Disable lazyloader too. IIRC it conflicts with either 8bit or device_map. It could be made to work, but I couldn't be bothered as CPU ram usage for loading isn't a priority for me.
Got it to work thanks. Disabling lazy loading did it. Now able to fully load 6B models on my 3080 10GB in WSL. Definitely slower than smaller models in fp16 but way faster than 6B with breakmodel. By the way it seems to be working ok for me with Python 3.10.6, PyTorch 1.12.1, Transformers 4.22.1, and regular PyPI bitsandbytes 0.34.0, but I haven't tested extensively.
It should work even faster with the 40 series as they support FP8, so no quantization needed. Just cast to FP8 - when PyTorch adds support for it, of course :)
If it is of any interest: BNB 0.34 actually does work just fine. My issue was apparently a well-known Windows side bug where the driver sets up libcuda.so for WSL incorrectly.
Tried loading 13B on a 4090, failed due to running out of CPU RAM. Hilarious
@green-s Loading OPT 13B is possible (and 20B too, most likely, but I haven't tested):

Enough VRAM for 5-gen of 160 tokens.
I have tried adding load_in_8bit=True, device_map="auto" to the relevant
model = AutoModelForCausalLM.from_pretrained
call, and I also can't get it to load the model successfully because the script runs out of CPU RAM. Lazy load is set to false.
I have a RTX 3090 and can load OPT-13B-Erebus normally in my own personal scripts with
model = AutoModelForCausalLM.from_pretrained(f"models/{model_name}", device_map='auto', load_in_8bit=True)
There is something inside KoboldAI that causes it to use much more CPU RAM than the default usage of transformers and AutoModelForCausalLM, even though the function calls are the same.
Any ideas how to fix this? @C43H66N12O12S2
@oobabooga I don't think this works with OPT models unfortunately. When I tried this modification, it only worked for me with GPT-Neo models of which there's a 2.7B model (which I could load without this anyway) and then a massive jump to GPT neo 20B which I can't get working even with this optimization due to not enough RAM or something.
@LoopControl, thanks for your response. I also couldn't find a satisfactory solution, so I increased the size of my swap on Linux to 32 GB. After that, I was able to load and use the model, although the loading process was slow.
Here's a potentially useful page I found that describes steps for running Kobold AI in 8-bit mode:
https://gist.github.com/whjms/2505ef082a656e7a80a3f663c16f4277
Another interesting development that is worth looking into - int4 and int8, supports multi-gpu, splitting gpu/cpu ram, etc:
https://github.com/FMInference/FlexGen
I am wondering if these 4/8 bit models would run well on older Pascal cards, which supported int8 but had very meager support for FP16.
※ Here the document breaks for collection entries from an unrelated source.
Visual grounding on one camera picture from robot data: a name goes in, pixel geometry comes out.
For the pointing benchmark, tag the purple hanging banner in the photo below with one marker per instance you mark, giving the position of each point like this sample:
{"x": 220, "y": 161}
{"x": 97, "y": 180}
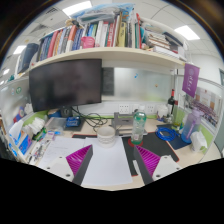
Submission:
{"x": 190, "y": 80}

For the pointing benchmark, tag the blue tissue box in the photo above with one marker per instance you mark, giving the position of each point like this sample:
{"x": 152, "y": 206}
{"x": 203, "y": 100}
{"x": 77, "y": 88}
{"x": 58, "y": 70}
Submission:
{"x": 21, "y": 140}

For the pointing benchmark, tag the group photo poster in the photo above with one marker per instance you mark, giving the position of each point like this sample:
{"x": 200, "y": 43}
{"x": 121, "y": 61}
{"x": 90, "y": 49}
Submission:
{"x": 206, "y": 106}

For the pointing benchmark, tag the large white paper sheet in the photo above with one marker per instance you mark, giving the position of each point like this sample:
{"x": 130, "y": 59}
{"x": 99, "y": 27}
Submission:
{"x": 106, "y": 163}

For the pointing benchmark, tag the stack of white napkins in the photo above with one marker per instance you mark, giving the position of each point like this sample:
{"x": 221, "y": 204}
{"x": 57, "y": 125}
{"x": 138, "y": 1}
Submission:
{"x": 36, "y": 126}

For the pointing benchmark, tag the grey metal laptop stand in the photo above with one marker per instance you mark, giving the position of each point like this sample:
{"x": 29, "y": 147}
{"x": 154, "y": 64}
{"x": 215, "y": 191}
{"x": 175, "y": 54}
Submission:
{"x": 121, "y": 125}

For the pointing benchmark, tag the white paper sheet with writing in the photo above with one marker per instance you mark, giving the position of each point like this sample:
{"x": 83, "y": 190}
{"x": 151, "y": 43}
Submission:
{"x": 61, "y": 150}

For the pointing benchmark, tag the white cloth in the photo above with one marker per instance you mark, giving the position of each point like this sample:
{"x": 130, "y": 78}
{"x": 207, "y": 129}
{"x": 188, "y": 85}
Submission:
{"x": 136, "y": 167}

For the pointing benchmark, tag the white tissue pack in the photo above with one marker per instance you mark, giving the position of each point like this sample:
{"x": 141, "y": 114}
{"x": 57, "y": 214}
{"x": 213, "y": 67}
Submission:
{"x": 199, "y": 140}

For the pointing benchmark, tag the wooden shelf with books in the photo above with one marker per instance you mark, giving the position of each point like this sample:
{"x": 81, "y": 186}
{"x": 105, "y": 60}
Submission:
{"x": 106, "y": 53}

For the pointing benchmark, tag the small blue device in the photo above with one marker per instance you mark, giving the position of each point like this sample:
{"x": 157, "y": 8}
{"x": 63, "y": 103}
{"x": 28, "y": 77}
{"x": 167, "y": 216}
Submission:
{"x": 73, "y": 121}

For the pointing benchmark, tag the green-labelled clear drink bottle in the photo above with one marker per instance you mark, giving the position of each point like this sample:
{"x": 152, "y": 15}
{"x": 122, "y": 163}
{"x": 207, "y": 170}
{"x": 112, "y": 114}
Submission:
{"x": 138, "y": 125}

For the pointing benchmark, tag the dark wine bottle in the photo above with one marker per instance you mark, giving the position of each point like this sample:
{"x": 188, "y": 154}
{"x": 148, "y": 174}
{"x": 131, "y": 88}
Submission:
{"x": 171, "y": 103}

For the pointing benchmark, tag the clear plastic box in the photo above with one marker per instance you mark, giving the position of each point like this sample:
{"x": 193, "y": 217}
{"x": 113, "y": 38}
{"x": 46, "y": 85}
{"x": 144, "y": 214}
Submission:
{"x": 55, "y": 123}

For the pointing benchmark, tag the dark blue pad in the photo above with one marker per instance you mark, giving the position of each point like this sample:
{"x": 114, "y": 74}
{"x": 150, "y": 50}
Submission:
{"x": 176, "y": 144}

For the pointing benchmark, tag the black computer monitor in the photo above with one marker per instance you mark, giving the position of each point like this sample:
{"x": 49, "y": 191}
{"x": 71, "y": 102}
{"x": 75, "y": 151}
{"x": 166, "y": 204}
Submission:
{"x": 65, "y": 83}

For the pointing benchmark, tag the ceiling lights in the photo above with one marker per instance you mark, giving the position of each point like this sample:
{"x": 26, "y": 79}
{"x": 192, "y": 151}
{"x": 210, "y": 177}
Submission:
{"x": 77, "y": 7}

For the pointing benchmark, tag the white ceramic jar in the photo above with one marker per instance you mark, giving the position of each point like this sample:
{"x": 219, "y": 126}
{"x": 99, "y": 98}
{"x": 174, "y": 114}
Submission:
{"x": 162, "y": 111}

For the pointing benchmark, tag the white wall power sockets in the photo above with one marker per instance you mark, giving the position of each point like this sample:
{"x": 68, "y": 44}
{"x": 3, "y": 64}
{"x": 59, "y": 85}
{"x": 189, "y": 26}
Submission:
{"x": 124, "y": 108}

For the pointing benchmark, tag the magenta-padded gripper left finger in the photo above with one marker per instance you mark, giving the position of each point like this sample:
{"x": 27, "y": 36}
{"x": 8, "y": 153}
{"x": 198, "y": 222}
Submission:
{"x": 60, "y": 166}

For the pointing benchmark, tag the flat round red coaster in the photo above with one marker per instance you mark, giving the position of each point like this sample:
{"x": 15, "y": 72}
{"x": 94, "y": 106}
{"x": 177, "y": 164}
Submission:
{"x": 130, "y": 142}

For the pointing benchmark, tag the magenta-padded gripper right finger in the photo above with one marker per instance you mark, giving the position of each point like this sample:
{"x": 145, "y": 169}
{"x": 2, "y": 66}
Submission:
{"x": 165, "y": 166}

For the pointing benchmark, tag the translucent purple water bottle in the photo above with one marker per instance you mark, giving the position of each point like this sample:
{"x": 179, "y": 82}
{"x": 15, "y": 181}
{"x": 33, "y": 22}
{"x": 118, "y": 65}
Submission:
{"x": 190, "y": 128}

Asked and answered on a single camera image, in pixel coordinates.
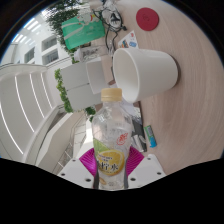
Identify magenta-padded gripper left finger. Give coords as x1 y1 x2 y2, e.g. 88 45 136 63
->
57 147 99 190

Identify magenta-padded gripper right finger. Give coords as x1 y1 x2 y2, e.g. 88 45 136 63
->
125 146 167 191

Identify clear lemon drink bottle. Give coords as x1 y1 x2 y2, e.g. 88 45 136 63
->
91 87 134 191

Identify black notebook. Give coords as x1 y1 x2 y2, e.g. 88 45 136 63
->
130 117 148 153

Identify blue green tube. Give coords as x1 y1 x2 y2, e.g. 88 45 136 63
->
143 124 158 149

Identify ceiling light strips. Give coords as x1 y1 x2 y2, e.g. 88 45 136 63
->
0 73 54 156

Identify clear pump bottle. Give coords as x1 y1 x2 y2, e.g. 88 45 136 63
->
73 46 102 63

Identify colourful sticker sheet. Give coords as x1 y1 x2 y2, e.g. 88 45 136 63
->
117 30 139 50

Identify green tote bag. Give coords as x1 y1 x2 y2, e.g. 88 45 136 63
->
61 13 106 51

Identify flat round red coaster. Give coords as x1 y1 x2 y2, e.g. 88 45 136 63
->
135 7 160 32

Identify green plant hedge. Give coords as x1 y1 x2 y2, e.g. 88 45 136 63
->
44 0 84 64

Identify tangled black cables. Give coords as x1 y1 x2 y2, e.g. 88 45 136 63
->
93 1 128 51

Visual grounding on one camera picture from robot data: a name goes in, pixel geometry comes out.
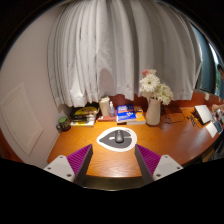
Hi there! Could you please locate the brown book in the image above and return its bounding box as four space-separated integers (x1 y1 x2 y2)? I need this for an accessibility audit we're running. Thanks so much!
97 111 118 122

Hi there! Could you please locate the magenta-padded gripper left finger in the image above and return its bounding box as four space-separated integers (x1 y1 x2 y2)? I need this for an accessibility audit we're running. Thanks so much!
43 143 94 187

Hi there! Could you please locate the white tablet on stand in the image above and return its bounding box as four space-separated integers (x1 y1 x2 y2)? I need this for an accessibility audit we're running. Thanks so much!
193 104 213 126

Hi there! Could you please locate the black computer mouse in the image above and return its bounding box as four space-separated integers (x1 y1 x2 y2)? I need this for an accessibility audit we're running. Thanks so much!
114 129 125 144

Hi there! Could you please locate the clear spray bottle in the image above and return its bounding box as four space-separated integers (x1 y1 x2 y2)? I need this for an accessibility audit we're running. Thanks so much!
108 100 116 118

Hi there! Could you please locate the yellow and black book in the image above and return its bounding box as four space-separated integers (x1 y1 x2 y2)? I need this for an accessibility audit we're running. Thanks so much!
73 105 100 116

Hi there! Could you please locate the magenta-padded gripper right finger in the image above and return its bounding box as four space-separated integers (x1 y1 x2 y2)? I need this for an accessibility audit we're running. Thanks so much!
134 143 184 185

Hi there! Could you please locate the white and yellow book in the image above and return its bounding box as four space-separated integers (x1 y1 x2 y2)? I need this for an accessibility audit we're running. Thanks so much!
69 119 96 128

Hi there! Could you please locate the white wall panel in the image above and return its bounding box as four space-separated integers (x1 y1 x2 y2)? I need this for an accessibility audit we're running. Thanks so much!
0 82 44 158

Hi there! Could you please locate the dark window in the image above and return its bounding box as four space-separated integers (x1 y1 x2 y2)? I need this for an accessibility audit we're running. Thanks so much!
193 26 224 98

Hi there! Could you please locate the white curtain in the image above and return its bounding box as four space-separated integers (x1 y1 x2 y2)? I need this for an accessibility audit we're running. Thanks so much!
47 0 203 108

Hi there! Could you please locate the white flower bouquet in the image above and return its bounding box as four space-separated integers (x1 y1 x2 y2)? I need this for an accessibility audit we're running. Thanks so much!
138 68 175 106

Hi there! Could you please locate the orange book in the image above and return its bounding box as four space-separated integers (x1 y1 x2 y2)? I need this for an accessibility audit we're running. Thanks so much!
125 105 147 126

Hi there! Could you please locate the white and grey mouse pad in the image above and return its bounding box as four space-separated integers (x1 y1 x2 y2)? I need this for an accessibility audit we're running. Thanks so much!
96 126 138 153

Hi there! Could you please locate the white paper sheet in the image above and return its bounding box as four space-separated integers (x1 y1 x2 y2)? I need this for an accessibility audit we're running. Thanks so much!
205 121 219 138

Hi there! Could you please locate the person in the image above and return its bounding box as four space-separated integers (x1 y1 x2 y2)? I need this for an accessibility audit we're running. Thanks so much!
211 63 224 115

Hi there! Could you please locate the white lidded tumbler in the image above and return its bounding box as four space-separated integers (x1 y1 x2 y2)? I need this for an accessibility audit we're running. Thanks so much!
98 96 111 118

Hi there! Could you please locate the black cable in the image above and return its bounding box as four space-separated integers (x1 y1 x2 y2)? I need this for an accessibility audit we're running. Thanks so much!
161 106 193 125

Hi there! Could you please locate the white ceramic jug vase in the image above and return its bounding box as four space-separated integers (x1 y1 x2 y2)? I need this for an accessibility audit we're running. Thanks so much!
145 97 162 127

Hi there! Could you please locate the blue book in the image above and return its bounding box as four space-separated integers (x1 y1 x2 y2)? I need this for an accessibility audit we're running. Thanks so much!
116 104 137 124

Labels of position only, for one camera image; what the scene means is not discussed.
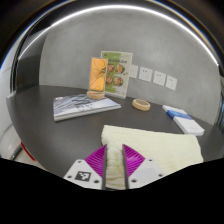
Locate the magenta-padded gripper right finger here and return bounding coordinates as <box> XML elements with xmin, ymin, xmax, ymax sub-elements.
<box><xmin>121</xmin><ymin>143</ymin><xmax>167</xmax><ymax>190</ymax></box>

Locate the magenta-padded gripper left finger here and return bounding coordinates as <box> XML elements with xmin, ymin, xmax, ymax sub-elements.
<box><xmin>63</xmin><ymin>143</ymin><xmax>108</xmax><ymax>191</ymax></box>

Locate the cream knitted towel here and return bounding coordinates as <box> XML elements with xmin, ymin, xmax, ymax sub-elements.
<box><xmin>100</xmin><ymin>124</ymin><xmax>204</xmax><ymax>191</ymax></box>

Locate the beige tape roll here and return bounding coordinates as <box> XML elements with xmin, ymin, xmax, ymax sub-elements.
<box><xmin>131</xmin><ymin>98</ymin><xmax>152</xmax><ymax>112</ymax></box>

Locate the grey printed magazine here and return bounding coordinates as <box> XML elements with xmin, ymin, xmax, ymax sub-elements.
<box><xmin>52</xmin><ymin>93</ymin><xmax>122</xmax><ymax>122</ymax></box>

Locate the thick white book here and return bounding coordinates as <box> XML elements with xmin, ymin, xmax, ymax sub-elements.
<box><xmin>173</xmin><ymin>114</ymin><xmax>206</xmax><ymax>137</ymax></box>

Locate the blue and white booklet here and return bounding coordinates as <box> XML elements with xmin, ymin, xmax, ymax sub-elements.
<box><xmin>162</xmin><ymin>104</ymin><xmax>194</xmax><ymax>121</ymax></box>

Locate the green menu sign stand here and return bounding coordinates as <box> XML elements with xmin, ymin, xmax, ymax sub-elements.
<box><xmin>100</xmin><ymin>50</ymin><xmax>134</xmax><ymax>100</ymax></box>

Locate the ceiling light strip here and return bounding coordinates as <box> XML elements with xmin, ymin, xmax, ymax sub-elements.
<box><xmin>18</xmin><ymin>4</ymin><xmax>218</xmax><ymax>64</ymax></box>

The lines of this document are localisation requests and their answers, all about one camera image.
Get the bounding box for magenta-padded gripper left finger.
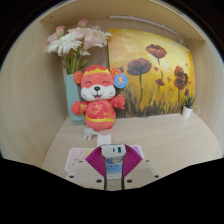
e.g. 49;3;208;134
65;146;107;191

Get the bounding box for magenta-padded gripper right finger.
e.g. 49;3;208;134
123;145;161;190

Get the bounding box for white power strip, pastel panels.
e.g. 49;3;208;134
68;144;146;170

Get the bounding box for red plush mouse toy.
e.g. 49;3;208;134
70;64;129;132

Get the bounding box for small succulent in white pot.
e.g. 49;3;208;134
181;94;195;119

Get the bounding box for yellow poppy flower painting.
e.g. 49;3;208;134
107;28;197;119

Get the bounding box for pink and white flower bouquet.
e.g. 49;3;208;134
44;18;113;75

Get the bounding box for white light bar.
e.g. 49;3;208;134
109;14;181;38

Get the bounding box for white power strip cord plug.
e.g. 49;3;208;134
83;127;112;147

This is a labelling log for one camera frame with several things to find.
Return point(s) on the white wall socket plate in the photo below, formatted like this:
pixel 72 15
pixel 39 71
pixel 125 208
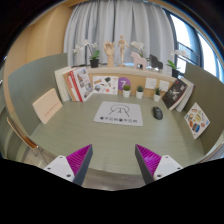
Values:
pixel 150 83
pixel 164 86

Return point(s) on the black-covered book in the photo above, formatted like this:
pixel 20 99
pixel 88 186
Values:
pixel 174 93

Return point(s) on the grey curtain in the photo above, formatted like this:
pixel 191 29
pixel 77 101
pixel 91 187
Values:
pixel 100 23

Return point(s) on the light wooden desk ledge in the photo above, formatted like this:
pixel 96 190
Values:
pixel 133 71

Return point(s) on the pink wooden horse figure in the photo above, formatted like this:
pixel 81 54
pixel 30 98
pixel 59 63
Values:
pixel 138 61

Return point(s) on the white picture sticker sheet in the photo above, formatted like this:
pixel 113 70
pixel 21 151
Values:
pixel 105 85

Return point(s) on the brown-covered book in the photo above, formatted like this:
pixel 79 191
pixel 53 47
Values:
pixel 68 86

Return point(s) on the wooden hand model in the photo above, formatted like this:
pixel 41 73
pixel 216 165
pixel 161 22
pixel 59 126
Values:
pixel 110 58

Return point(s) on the white orchid in black pot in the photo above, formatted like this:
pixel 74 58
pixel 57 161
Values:
pixel 175 72
pixel 94 62
pixel 137 45

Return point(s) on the small succulent in white pot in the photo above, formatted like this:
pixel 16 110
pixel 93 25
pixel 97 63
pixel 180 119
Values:
pixel 126 93
pixel 157 97
pixel 139 94

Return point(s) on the round purple number sign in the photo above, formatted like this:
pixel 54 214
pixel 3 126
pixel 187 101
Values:
pixel 123 82

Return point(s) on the beige card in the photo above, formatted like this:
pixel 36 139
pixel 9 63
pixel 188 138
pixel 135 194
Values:
pixel 47 106

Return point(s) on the white printed mouse pad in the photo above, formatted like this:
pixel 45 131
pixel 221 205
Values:
pixel 106 115

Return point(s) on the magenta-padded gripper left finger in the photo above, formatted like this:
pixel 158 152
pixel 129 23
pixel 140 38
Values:
pixel 79 160

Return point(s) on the dark wooden horse figure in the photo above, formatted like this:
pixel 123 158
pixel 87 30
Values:
pixel 156 62

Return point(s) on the black computer mouse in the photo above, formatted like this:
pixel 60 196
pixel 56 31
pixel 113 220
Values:
pixel 157 113

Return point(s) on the colourful picture card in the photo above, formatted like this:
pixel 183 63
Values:
pixel 196 120

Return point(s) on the red and white magazine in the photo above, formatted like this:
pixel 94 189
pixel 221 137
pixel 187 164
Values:
pixel 82 83

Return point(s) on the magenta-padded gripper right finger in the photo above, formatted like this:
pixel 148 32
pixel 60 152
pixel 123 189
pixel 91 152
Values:
pixel 150 161

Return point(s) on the wooden artist mannequin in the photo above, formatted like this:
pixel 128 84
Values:
pixel 122 46
Flexgen is to limiting (Hardcoded OPT models with only a temperature slider), but 8-bit is still being worked on. Flexgen so far I haven't had positive feedback on from the people who tried it, otherwise it can be worth doing with an external program and API.
FWIW, and i may be repeating you here, i'm not sure - it appears that Flexgen can support fine-tuned OPT models, like Erebrus (sp); here's a link to a fellow who is considering submitting a PR against FlexGen to add such support:
https://github.com/FMInference/FlexGen/issues/40
It should work even faster with the 40 series as they support FP8, so no quantization needed. Just cast to FP8 - when PyTorch adds support for it, of course :)
If it is of any interest: BNB 0.34 actually does work just fine. My issue was apparently a well-known Windows side bug where the driver sets up libcuda.so for WSL incorrectly.
You can use FP8 today on 40 series (Ada) with Transformer Engine. It's a bit more involved than just autocast but it supports both PyTorch and JAX/FLAX models today.